🤖 AI Summary
This paper addresses the challenge of estimating dynamic causal effects in event-study settings featuring non-binary, non-absorbing, and multiply time-varying treatments. We propose a dynamic multi-group difference-in-differences (DID) framework that relaxes conventional event-study assumptions—namely, binary, single, and irreversible treatment assignment—and jointly accommodates four complex treatment structures: switchable binary treatments, continuous absorbing treatments, discrete multi-valued reversible treatments, and temporally nested double-binary absorbing treatments. Our method enables dynamic decomposition of treatment paths and robust identification via the newly developed Stata command `did_multiplegt_dyn`. We validate its efficacy and generalizability across four empirical applications, demonstrating substantial improvements in estimation accuracy and interpretability of dynamic treatment effects under intricate intervention regimes.
📝 Abstract
The command did_multiplegt_dyn can be used to estimate event-study effects in complex designs with a potentially non-binary and/or non-absorbing treatment.
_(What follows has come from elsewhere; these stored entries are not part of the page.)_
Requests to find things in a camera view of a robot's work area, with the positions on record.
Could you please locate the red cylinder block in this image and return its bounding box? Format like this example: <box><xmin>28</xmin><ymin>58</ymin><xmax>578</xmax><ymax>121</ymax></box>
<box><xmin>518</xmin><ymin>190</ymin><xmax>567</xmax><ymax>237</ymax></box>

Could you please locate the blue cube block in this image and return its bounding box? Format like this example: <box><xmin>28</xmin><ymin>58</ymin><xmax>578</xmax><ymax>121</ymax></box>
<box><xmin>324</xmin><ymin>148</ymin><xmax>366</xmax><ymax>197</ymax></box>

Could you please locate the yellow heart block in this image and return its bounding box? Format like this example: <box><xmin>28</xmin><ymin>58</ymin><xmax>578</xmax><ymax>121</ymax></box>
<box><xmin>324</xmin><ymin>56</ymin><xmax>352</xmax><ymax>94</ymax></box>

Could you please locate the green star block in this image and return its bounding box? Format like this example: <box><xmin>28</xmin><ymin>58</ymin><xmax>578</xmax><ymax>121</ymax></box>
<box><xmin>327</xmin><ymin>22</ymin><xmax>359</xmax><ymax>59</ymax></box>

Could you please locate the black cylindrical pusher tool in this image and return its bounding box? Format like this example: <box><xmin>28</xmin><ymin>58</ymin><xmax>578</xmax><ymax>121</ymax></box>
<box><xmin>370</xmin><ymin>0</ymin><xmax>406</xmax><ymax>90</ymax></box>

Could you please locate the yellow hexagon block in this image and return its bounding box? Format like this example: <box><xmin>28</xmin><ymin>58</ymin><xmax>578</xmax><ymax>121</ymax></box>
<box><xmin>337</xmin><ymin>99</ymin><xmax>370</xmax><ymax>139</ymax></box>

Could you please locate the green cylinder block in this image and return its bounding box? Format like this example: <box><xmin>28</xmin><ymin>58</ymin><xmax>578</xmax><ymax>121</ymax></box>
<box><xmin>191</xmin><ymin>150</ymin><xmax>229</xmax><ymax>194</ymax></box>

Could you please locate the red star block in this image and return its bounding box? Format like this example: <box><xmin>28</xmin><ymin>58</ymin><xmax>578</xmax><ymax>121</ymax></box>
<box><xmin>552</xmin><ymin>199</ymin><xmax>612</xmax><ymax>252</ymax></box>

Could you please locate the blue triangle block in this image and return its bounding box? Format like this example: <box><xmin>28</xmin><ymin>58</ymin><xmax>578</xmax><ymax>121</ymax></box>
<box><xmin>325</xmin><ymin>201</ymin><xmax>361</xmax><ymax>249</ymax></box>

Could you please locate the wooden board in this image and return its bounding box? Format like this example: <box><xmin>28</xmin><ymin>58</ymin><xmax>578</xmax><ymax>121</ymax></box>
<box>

This paper starts by providing an overview of the estimators computed by the command. Then, simulations based on three real datasets are used to demonstrate the estimators' properties. Finally, the command is used on four real datasets to estimate event-study effects in complex designs. The first example has a binary treatment that can turn on an off. The second example has a continuous absorbing treatment. The third example has a discrete multivalued treatment that can increase or decrease multiple times over time. The fourth example has two, binary and absorbing treatments, where the second treatment always happens after the first.